Probing dynamical quantities in the 2D Fermi-Hubbard model with quantum gas microscopy

Abstract

The recent development of fermionic quantum gas microscopes has enabled studies of cold atom Fermi-Hubbard systems with single-site resolution, revealing a variety of interesting phenomena in regimes which are difficult to access with existing theory techniques. The Fermi-Hubbard model is of great intrinsic interest as a toy model for strongly correlated quantum physics, and may also describe the phenomenology of high-temperature superconducting materials such as the cuprates. Most experimental studies of cold atom Fermi-Hubbard systems have focused on probing equal-time spin and density correlations, but a wide region of the low temperature phase diagram may be better understood by exploring dynamical (unequal-time) properties.

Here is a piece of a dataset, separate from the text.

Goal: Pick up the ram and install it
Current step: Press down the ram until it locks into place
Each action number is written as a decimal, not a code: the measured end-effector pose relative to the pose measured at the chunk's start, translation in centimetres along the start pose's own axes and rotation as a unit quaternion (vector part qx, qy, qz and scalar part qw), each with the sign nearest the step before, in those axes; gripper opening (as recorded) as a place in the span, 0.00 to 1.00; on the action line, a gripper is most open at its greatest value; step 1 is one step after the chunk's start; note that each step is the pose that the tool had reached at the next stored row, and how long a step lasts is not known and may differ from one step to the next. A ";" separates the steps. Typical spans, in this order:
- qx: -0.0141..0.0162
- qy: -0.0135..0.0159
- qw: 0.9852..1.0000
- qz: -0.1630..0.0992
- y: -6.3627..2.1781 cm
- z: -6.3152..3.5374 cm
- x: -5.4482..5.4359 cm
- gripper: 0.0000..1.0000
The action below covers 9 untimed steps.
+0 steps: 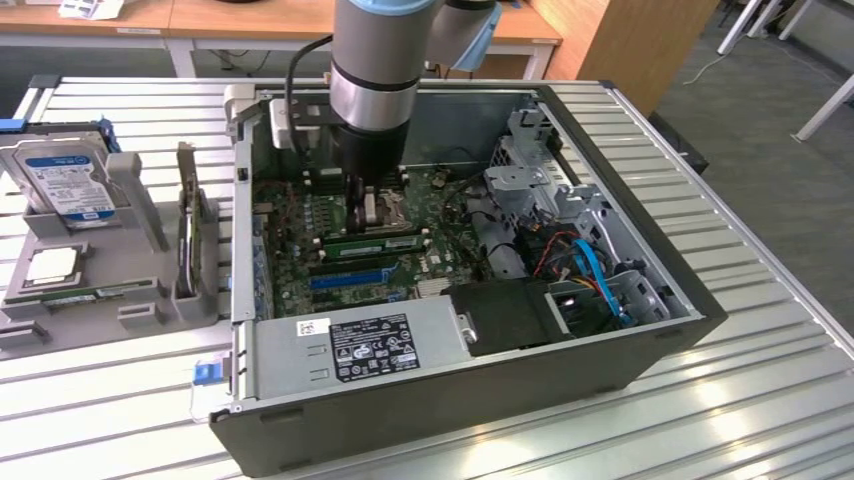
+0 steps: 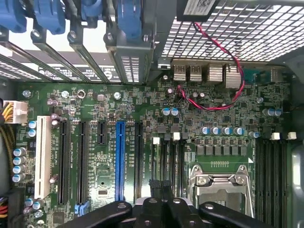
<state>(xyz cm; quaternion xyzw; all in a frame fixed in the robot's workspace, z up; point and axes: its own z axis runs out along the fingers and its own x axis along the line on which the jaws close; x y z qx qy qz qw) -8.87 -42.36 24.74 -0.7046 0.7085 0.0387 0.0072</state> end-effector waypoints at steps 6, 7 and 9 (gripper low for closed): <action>0.000 0.001 1.000 0.000 0.04 -0.74 0.0 0.10; 0.000 0.001 1.000 0.000 0.04 -0.87 -0.1 0.10; 0.000 0.001 1.000 0.000 0.05 -1.08 -0.1 0.10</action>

In this thesis, we first report on an experiment exploring the response of antiferromagnetic spin correlations to a magnetic field, and find evidence for short-range canted antiferromagnetic spin correlations. Then we turn our focus to probing response functions associated with unequal-time correlations relevant for understanding the pseudogap and strange metal regimes of Fermi-Hubbard systems. First, we describe the development of a technique to measure microscopic diffusion, and hence resistivity, in doped Mott insulators. We find that this resistivity exhibits a linear dependence on temperature and violates the Mott-Ioffe-Regel limit, two signatures of strange metallic behavior. Next, we report on the development of angle-resolved photoemission spectroscopy (ARPES) compatible with quantum gas microscopy and its application to studying pseudogap physics in an attractive Fermi-Hubbard system across the BEC-BCS crossover, setting the stage for future studies of the pseudogap regime in repulsive Hubbard systems.